Your task is to quote the listing below exactly, beginning with its first line and ending on the line bearing "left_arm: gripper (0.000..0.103".
(Study material Opens)
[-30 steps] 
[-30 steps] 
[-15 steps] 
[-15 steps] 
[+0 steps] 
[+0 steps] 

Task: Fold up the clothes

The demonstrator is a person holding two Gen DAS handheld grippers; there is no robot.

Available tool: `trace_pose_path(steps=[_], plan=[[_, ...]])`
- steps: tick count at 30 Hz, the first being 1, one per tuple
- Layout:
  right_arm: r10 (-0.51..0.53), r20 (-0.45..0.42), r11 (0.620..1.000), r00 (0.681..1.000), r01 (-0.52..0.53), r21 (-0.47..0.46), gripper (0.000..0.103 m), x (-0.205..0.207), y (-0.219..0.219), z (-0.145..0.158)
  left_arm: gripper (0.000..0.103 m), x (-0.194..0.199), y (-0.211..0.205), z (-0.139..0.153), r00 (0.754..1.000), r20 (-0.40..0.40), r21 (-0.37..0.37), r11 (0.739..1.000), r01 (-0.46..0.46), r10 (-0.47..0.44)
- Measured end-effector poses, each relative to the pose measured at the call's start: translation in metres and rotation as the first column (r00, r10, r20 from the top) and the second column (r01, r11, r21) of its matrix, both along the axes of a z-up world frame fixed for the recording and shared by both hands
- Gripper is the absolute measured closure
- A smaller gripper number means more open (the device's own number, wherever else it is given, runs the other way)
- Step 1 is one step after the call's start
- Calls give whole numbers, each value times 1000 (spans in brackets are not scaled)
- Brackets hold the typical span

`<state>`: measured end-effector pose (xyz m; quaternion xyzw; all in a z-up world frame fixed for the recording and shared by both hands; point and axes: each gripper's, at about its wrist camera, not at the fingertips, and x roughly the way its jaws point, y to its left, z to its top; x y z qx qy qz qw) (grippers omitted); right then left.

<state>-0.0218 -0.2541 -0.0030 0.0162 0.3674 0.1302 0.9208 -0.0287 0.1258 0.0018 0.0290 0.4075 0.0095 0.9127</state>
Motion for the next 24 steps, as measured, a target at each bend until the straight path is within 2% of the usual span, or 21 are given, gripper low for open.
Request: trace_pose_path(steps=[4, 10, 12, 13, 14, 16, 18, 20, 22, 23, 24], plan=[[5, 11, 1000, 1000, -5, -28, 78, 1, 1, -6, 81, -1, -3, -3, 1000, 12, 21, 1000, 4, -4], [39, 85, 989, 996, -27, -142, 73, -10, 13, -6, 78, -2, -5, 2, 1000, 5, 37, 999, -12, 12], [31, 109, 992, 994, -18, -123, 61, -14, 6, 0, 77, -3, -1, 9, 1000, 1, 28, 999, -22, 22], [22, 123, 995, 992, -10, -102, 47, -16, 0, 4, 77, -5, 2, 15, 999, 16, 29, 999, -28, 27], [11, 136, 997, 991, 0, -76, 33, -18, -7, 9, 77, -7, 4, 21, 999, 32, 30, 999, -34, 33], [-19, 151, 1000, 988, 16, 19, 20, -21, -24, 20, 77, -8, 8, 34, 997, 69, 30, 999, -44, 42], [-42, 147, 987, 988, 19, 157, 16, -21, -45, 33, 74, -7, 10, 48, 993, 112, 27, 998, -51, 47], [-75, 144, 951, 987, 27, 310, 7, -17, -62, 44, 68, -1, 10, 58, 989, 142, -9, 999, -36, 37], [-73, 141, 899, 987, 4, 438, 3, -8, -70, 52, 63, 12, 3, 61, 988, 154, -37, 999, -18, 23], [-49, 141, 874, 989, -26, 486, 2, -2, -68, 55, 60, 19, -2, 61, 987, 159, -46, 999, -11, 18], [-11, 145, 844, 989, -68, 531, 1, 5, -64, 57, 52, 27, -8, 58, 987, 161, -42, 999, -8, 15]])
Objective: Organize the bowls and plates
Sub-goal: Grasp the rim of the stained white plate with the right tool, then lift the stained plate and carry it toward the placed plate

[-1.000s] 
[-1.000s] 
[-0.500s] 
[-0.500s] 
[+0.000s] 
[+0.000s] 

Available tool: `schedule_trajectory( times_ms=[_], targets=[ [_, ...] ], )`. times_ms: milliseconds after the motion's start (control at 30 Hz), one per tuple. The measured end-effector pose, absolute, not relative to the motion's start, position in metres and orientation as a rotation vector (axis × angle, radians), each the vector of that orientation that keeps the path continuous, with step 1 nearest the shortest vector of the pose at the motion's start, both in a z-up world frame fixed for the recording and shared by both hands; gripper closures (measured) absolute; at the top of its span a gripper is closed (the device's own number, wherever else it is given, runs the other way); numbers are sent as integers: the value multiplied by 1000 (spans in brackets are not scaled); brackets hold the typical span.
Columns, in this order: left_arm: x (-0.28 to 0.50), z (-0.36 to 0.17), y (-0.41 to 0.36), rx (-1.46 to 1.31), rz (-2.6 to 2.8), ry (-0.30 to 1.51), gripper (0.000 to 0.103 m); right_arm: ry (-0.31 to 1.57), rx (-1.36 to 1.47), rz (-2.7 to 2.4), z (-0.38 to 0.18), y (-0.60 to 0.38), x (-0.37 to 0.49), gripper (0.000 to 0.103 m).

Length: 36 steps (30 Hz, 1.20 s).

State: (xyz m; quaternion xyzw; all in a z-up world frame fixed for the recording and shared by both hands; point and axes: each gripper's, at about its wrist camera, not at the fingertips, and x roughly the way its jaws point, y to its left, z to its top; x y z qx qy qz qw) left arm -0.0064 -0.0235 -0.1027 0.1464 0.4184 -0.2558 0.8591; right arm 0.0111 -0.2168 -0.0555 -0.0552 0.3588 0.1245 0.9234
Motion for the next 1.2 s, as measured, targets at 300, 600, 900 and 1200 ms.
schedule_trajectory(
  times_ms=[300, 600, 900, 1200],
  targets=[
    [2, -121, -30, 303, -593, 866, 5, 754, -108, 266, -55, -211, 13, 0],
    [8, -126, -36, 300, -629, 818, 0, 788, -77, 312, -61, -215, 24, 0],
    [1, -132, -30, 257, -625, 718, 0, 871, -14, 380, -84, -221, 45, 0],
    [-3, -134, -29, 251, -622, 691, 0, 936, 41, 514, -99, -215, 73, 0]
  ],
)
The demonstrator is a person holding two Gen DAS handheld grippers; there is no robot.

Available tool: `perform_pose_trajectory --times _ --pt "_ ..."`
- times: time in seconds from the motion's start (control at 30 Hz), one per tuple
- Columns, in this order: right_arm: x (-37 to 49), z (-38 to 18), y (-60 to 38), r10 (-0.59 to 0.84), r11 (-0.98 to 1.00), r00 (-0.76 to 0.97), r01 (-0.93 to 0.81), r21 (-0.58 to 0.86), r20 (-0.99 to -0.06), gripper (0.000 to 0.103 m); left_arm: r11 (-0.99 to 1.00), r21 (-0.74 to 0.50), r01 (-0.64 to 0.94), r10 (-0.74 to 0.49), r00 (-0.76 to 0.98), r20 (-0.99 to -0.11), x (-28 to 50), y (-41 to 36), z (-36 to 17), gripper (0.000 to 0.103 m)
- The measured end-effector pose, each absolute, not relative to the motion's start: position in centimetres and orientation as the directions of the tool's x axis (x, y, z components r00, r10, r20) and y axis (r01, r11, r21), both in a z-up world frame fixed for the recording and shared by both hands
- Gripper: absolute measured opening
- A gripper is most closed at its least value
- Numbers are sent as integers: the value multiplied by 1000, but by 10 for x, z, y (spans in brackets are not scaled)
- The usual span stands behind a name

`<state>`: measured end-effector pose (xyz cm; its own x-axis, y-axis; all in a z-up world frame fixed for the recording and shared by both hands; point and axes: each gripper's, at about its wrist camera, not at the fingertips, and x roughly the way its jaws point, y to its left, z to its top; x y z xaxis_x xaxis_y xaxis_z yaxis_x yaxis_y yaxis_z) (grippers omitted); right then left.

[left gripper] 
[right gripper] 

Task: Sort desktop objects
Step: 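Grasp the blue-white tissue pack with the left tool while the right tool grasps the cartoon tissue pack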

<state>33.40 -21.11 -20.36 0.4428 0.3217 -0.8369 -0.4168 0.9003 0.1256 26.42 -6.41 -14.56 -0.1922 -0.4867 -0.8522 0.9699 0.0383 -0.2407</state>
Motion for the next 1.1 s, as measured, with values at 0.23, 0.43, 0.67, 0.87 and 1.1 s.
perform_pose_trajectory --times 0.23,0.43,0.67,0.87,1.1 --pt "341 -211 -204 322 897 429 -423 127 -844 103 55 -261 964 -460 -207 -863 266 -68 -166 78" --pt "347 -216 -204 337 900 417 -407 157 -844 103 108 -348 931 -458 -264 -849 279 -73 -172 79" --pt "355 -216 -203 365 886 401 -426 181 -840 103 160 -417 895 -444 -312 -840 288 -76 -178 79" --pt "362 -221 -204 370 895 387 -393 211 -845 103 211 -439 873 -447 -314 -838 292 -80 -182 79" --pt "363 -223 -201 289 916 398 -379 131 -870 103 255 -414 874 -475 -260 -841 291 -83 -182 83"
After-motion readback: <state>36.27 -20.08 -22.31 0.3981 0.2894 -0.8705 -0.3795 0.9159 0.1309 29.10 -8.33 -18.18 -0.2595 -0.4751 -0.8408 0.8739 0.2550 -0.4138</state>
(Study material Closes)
▶ [Solution]
[-30 steps] 
[-30 steps] 
[-15 steps] 
[-15 steps] 
[+0 steps] 
[+0 steps] 

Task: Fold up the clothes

The demonstrator is a person holding two Gen DAS handheld grippers; there is no robot.

Available tool: `trace_pose_path(steps=[_], plan=[[_, ...]])`
- steps: tick count at 30 Hz, the first being 1, one per tuple
- Layout:
  right_arm: r10 (-0.51..0.53), r20 (-0.45..0.42), r11 (0.620..1.000), r00 (0.681..1.000), r01 (-0.52..0.53), r21 (-0.47..0.46), gripper (0.000..0.103 m), x (-0.205..0.207), y (-0.219..0.219), z (-0.145..0.158)
  left_arm: gripper (0.000..0.103 m), x (-0.194..0.199), y (-0.211..0.205), z (-0.139..0.153), r00 (0.754..1.000), r20 (-0.40..0.40), r21 (-0.37..0.37), r11 (0.739..1.000), r01 (-0.46..0.46), r10 (-0.47..0.44)

The required output has been given in full.